303 F. Supp. 2d 1223, 15 Am. Disabilities Cas. (BNA) 435, 2004 U.S. Dist. LEXIS 2709, 2004 WL 332141
CourtDistrict Court, D. Kansas
DecidedFebruary 23, 2004
Docket02-2644-JWL
StatusPublished
Cited by4 cases

This text of 303 F. Supp. 2d 1223 (Holopirek v. Kennedy and Coe, LLC.) is published on Counsel Stack Legal Research, covering District Court, D. Kansas primary law. Counsel Stack provides free access to over 12 million legal documents including statutes, case law, regulations, and constitutions.

Bluebook
Holopirek v. Kennedy and Coe, LLC., 303 F. Supp. 2d 1223, 15 Am.

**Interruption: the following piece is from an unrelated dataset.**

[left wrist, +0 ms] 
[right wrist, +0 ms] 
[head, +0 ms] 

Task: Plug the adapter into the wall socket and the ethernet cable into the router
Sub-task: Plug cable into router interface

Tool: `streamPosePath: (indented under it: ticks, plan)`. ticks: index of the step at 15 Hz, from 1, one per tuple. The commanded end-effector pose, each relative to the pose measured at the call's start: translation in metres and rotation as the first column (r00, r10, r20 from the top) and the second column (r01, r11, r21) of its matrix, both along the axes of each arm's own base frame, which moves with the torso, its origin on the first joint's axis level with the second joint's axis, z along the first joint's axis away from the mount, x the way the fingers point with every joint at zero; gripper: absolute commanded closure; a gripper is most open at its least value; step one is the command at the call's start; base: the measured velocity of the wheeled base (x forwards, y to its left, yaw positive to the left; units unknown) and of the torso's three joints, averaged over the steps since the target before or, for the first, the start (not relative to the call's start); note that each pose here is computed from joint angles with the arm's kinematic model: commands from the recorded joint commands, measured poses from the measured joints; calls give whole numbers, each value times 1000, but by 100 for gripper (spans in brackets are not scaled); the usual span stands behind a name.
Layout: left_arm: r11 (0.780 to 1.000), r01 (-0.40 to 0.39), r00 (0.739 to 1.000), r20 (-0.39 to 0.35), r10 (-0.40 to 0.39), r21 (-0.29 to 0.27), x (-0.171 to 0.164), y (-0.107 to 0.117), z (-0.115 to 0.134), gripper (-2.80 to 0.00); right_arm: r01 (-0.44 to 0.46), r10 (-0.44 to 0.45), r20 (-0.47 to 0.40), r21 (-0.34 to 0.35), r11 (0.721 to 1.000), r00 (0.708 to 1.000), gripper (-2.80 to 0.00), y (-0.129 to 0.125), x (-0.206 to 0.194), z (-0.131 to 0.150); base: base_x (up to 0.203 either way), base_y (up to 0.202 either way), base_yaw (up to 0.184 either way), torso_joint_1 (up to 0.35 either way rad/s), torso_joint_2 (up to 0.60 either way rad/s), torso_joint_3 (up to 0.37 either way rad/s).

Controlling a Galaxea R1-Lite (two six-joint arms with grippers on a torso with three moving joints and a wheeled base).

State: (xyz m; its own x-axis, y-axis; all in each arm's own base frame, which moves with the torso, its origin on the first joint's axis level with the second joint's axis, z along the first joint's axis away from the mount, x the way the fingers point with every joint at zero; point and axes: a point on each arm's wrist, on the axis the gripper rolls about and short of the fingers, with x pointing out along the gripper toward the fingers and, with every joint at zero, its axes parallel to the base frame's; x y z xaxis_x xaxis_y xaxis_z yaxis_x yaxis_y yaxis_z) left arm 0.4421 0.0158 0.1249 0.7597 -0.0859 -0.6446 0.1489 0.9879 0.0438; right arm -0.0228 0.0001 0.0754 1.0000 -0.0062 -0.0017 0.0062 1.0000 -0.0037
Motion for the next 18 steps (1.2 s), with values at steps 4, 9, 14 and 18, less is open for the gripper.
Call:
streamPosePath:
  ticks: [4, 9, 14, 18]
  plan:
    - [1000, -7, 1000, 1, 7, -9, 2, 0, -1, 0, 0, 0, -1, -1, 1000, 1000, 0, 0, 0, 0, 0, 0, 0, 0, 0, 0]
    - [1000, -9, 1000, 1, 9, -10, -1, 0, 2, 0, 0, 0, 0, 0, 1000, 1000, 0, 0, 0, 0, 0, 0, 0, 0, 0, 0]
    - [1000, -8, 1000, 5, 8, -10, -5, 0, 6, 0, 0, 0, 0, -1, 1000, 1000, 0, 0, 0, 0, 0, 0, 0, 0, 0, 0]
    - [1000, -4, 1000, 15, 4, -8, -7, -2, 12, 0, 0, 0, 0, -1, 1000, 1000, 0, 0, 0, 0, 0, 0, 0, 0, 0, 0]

Disabilities Cas. (BNA) 435, 2004 U.S. Dist. LEXIS 2709, 2004 WL 332141 (D. Kan. 2004).

Opinion

MEMORANDUM & ORDER

LUNGSTRUM, District Judge.

Plaintiff filed suit against defendant, her former employer, alleging that defendant unlawfully terminated her employment on the basis of a perceived disability in violation of the Americans with Disabilities Act, 42 U.S.C. § 12101 et seq., and the Kansas Act Against Discrimination, K.S.A. § 44-1001 et seq., on the basis of plaintiffs age in violation of the Age Discrimination in Employment Act, 29 U.S.C. § 621 et seq., and/or on the basis of plaintiffs gender in violation Title VII of the Civil Rights Act of 1964 (“Title VII”), 42 U.S.C. § 2000e et seq. This matter is presently before the court on defendant’s motion for summary judgment on all of plaintiffs claims (doc. # 26). As set forth in more detail below, the motion is granted in part and denied in part. It is granted with respect to plaintiffs claim of gender discrimination and is otherwise denied.

I. Facts

The following facts are either uncontro-verted or related in the. light most favorable to plaintiff, the nonmoving party. Defendant is a Kansas company that provides certified public accounting and consulting services. Plaintiff was hired by defendant in June 1998 as a Special Events Coordinator based out of defendant’s Great Bend, Kansas office. Throughout her tenure with defendant, plaintiff also held the titles of Marketing Coordinator and, most recently, Assistant Director of Sales and Marketing. Her primary responsibilities, however, remained in large part the same throughout her tenure and included handling marketing forms and brochures for educational seminars, helping with trade shows, coordinating marketing efforts with defendant’s advertising agency, helping to create the firm’s logo and putting together the firm’s apparel catalog.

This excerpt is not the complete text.